BRIEF:
Filter the listing below down to the lines holding the word "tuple", and copy those lines.

*** TASK DATA ***

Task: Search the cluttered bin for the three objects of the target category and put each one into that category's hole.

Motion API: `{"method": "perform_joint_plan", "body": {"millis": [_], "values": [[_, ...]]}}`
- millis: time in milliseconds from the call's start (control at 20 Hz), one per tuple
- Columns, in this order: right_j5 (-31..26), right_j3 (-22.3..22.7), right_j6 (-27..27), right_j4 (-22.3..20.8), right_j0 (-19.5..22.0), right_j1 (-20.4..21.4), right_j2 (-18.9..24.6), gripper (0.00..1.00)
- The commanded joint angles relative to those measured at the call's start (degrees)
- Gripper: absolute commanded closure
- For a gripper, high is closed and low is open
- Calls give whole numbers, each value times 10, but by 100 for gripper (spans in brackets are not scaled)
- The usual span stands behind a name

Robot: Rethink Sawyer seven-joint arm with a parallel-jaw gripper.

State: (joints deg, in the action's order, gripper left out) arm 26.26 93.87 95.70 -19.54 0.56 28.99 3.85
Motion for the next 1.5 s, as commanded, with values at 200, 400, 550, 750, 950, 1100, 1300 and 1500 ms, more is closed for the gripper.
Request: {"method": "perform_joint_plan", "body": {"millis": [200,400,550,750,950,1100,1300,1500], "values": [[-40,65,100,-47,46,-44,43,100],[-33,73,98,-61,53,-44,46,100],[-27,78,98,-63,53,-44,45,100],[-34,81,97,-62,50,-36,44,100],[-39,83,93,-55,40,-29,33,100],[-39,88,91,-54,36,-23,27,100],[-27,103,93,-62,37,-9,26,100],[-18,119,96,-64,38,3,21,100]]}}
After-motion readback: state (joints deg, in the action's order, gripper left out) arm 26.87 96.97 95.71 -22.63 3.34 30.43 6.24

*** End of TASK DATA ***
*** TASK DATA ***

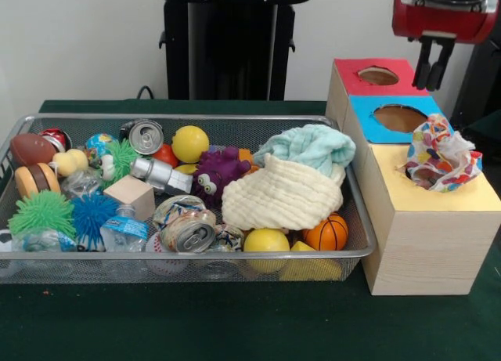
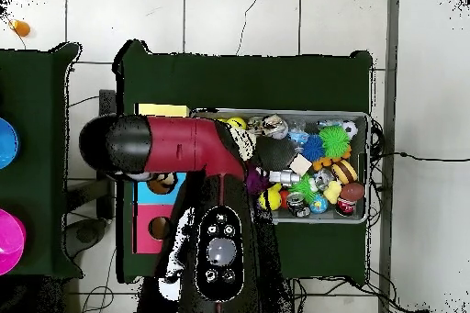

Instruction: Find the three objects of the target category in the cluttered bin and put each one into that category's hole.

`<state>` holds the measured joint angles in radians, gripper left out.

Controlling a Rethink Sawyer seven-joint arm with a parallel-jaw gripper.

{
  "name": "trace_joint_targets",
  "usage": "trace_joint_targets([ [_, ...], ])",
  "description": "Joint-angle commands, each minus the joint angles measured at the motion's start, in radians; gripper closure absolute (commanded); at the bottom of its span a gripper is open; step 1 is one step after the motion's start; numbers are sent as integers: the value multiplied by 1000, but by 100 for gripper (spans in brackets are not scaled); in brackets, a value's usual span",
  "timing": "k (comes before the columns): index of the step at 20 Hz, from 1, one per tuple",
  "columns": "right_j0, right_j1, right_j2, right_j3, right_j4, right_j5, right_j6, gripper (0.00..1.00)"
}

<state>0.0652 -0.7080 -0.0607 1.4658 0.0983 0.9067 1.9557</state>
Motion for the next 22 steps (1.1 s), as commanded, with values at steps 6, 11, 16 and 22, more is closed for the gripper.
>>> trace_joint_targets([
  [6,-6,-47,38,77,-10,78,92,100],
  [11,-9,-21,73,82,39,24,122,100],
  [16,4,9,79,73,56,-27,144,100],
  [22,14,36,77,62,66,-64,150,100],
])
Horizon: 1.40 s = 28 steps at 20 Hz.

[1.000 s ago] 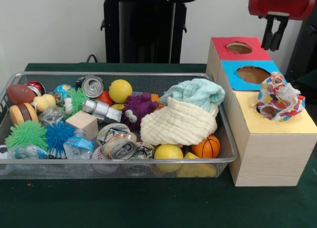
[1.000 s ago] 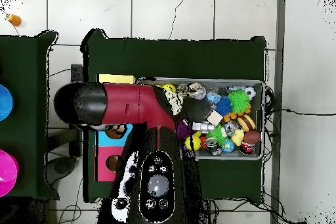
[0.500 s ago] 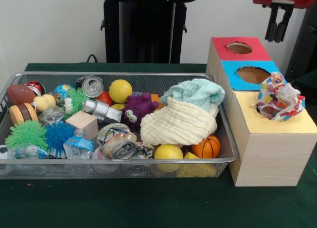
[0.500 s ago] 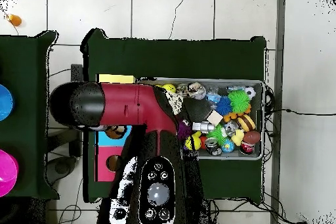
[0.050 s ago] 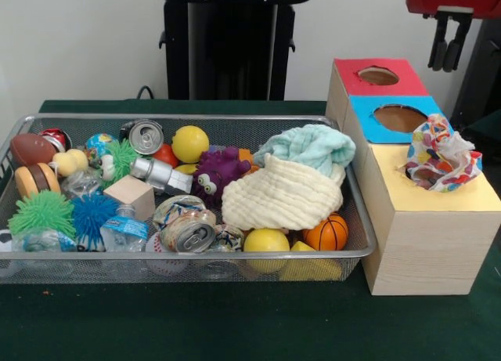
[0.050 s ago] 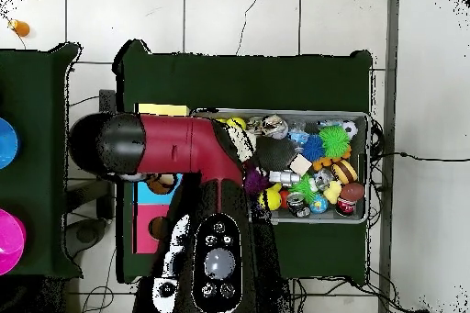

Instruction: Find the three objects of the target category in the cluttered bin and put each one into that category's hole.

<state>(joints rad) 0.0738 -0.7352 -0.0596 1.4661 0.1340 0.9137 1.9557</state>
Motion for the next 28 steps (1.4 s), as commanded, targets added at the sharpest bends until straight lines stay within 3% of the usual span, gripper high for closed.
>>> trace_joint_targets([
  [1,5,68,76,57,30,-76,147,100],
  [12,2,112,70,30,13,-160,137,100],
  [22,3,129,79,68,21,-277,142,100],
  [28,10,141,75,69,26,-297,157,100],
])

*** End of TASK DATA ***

ANSWER BOX:
- millis: time in milliseconds from the call's start (control at 20 Hz), one per tuple
  "timing": "k (comes before the columns): index of the step at 20 Hz, from 1, one per tuple",

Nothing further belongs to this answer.